__Work required__. Print every entry again exactly, with no pictures.

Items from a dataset
---

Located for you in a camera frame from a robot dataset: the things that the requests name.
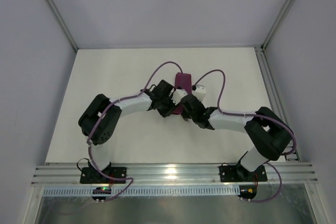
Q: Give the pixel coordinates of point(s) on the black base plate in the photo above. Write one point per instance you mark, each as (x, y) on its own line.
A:
(90, 175)
(231, 172)

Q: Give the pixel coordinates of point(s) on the left controller board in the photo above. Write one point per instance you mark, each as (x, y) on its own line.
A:
(101, 193)

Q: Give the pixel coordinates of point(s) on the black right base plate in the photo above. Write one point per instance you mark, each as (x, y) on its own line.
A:
(231, 172)

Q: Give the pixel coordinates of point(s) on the aluminium front rail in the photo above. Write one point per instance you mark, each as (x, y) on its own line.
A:
(173, 174)

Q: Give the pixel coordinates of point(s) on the left corner frame post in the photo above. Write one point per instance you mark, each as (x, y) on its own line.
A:
(60, 21)

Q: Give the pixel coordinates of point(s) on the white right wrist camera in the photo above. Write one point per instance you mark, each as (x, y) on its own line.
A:
(199, 92)

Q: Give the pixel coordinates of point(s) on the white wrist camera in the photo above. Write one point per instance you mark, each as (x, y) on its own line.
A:
(178, 95)
(199, 92)

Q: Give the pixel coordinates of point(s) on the right controller board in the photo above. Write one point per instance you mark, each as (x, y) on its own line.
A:
(247, 192)

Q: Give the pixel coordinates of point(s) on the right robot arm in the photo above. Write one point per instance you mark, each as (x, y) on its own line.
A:
(268, 133)

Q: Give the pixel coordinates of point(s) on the slotted grey cable duct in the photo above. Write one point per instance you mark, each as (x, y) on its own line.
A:
(143, 191)

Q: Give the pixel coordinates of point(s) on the corner frame post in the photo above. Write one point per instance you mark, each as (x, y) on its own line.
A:
(282, 14)
(60, 21)

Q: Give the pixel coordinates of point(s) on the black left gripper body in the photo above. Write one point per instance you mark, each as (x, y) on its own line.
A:
(168, 100)

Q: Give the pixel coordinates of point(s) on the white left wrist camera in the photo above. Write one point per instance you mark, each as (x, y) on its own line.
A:
(178, 95)

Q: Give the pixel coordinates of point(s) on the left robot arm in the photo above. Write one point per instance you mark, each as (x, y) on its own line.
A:
(99, 120)

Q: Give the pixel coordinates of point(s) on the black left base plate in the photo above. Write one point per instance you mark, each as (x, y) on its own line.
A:
(90, 175)

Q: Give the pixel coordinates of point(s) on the right corner frame post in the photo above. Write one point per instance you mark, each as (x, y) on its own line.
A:
(282, 14)

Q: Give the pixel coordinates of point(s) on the aluminium right side rail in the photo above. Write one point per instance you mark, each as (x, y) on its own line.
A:
(270, 85)

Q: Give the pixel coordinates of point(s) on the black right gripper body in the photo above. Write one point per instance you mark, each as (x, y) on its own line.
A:
(187, 103)

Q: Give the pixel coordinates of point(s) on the purple cloth napkin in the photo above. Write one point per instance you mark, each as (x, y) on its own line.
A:
(182, 81)

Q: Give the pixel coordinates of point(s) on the aluminium rail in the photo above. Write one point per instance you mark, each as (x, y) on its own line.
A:
(270, 85)
(173, 174)

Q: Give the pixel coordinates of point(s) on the controller board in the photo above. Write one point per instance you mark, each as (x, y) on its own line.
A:
(101, 193)
(247, 192)

---

__Response for this exercise__.
Located for you in a camera frame from a robot dataset: the things that the requests name.
Q: Give the pixel coordinates of point(s) on the black base plate in the photo above. Write one point per instance you mark, each as (x, y) on its own line.
A:
(90, 175)
(231, 172)

Q: Give the pixel coordinates of point(s) on the left controller board in the photo above. Write one point per instance you mark, each as (x, y) on its own line.
A:
(101, 193)

Q: Give the pixel coordinates of point(s) on the black right base plate in the photo above. Write one point per instance you mark, each as (x, y) on its own line.
A:
(231, 172)

Q: Give the pixel coordinates of point(s) on the aluminium front rail in the photo above. Write one point per instance you mark, each as (x, y) on its own line.
A:
(173, 174)

Q: Give the pixel coordinates of point(s) on the left corner frame post in the photo above. Write one point per instance you mark, each as (x, y) on its own line.
A:
(60, 21)

Q: Give the pixel coordinates of point(s) on the white right wrist camera in the photo above. Write one point per instance you mark, each as (x, y) on its own line.
A:
(199, 92)

Q: Give the pixel coordinates of point(s) on the white wrist camera in the photo above. Write one point per instance you mark, each as (x, y) on its own line.
A:
(178, 95)
(199, 92)

Q: Give the pixel coordinates of point(s) on the right controller board in the photo above. Write one point per instance you mark, each as (x, y) on its own line.
A:
(247, 192)

Q: Give the pixel coordinates of point(s) on the right robot arm in the photo above. Write one point per instance you mark, each as (x, y) on its own line.
A:
(268, 133)

Q: Give the pixel coordinates of point(s) on the slotted grey cable duct in the photo above. Write one point per instance you mark, each as (x, y) on its own line.
A:
(143, 191)

Q: Give the pixel coordinates of point(s) on the corner frame post in the photo above. Write one point per instance you mark, each as (x, y) on its own line.
A:
(282, 14)
(60, 21)

Q: Give the pixel coordinates of point(s) on the black left gripper body in the photo above. Write one point per instance you mark, each as (x, y) on its own line.
A:
(168, 100)

Q: Give the pixel coordinates of point(s) on the white left wrist camera in the photo above. Write one point per instance you mark, each as (x, y) on its own line.
A:
(178, 95)

Q: Give the pixel coordinates of point(s) on the left robot arm in the photo above. Write one point per instance you mark, each as (x, y) on its own line.
A:
(99, 120)

Q: Give the pixel coordinates of point(s) on the black left base plate in the photo above. Write one point per instance you mark, each as (x, y) on its own line.
A:
(90, 175)

Q: Give the pixel coordinates of point(s) on the right corner frame post in the photo above. Write one point per instance you mark, each as (x, y) on its own line.
A:
(282, 14)

Q: Give the pixel coordinates of point(s) on the aluminium right side rail in the photo above. Write one point per instance you mark, each as (x, y) on its own line.
A:
(270, 85)

Q: Give the pixel coordinates of point(s) on the black right gripper body in the photo above. Write one point per instance you mark, each as (x, y) on its own line.
A:
(187, 103)

Q: Give the pixel coordinates of point(s) on the purple cloth napkin in the photo above. Write one point per instance you mark, each as (x, y) on its own line.
A:
(182, 81)

Q: Give the pixel coordinates of point(s) on the aluminium rail in the photo above. Write one point per instance you mark, each as (x, y) on its own line.
A:
(270, 85)
(173, 174)

Q: Give the pixel coordinates of point(s) on the controller board in the photo above. Write one point per instance you mark, each as (x, y) on its own line.
A:
(101, 193)
(247, 192)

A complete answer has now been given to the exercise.